__To do__
Extract word for word the lines of the listing from its start to the line holding "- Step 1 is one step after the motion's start", both ends kept; pictures are not part of the copy.

__Given information__

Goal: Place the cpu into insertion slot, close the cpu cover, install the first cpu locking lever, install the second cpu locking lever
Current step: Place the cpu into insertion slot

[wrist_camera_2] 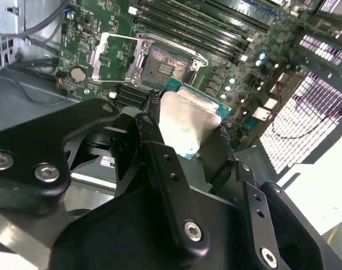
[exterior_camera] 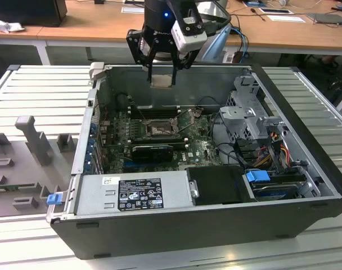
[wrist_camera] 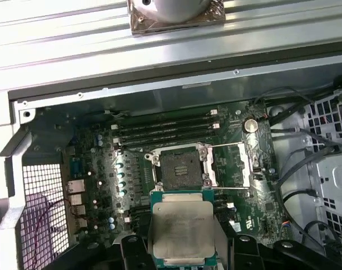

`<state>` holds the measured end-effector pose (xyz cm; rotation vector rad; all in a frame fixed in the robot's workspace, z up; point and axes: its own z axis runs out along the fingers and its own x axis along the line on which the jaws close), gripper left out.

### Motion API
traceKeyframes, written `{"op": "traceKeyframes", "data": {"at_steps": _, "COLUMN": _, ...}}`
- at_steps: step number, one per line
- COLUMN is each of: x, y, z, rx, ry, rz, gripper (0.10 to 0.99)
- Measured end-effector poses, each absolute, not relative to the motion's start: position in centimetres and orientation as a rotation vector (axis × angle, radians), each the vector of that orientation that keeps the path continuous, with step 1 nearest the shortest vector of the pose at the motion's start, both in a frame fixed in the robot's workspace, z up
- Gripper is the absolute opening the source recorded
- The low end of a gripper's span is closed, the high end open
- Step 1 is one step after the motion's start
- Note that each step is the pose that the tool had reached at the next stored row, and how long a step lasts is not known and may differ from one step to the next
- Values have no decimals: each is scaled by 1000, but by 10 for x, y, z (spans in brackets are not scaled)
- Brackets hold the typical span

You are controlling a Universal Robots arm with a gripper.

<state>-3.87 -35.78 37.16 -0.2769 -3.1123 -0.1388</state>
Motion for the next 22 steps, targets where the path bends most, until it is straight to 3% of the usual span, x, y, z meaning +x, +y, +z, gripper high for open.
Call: {"op": "traceKeyframes", "data": {"at_steps": 22, "x": -39, "y": -358, "z": 369, "rx": -847, "ry": -3025, "rz": -140, "gripper": 525}}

__Response to this task__
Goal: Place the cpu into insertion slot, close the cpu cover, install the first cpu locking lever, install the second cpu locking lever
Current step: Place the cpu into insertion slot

[wrist_camera_2] 
[exterior_camera] 
[wrist_camera] 

`<state>` holds the measured end-effector pose (xyz cm; rotation vector rad; all in a frame fixed in the robot's workspace, z up; point and axes: its own z axis runs out along the fingers and its own x axis along the line on which the jaws close), gripper left out.

### Motion API
traceKeyframes, written `{"op": "traceKeyframes", "data": {"at_steps": _, "COLUMN": _, ...}}`
- at_steps: step number, one per line
- COLUMN is each of: x, y, z, rx, ry, rz, gripper (0.10 to 0.99)
- Measured end-effector poses, each absolute, not relative to the motion's start: position in centimetres and orientation as a rotation vector (axis × angle, radians), each the vector of that orientation that keeps the path continuous, with step 1 nearest the shortest vector of the pose at the motion's start, both in a frame fixed in the robot's workspace, z up
- Gripper is the absolute opening the source recorded
- The low end of a gripper's span is closed, the high end open
- Step 1 is one step after the motion's start

No other output belongs to this answer.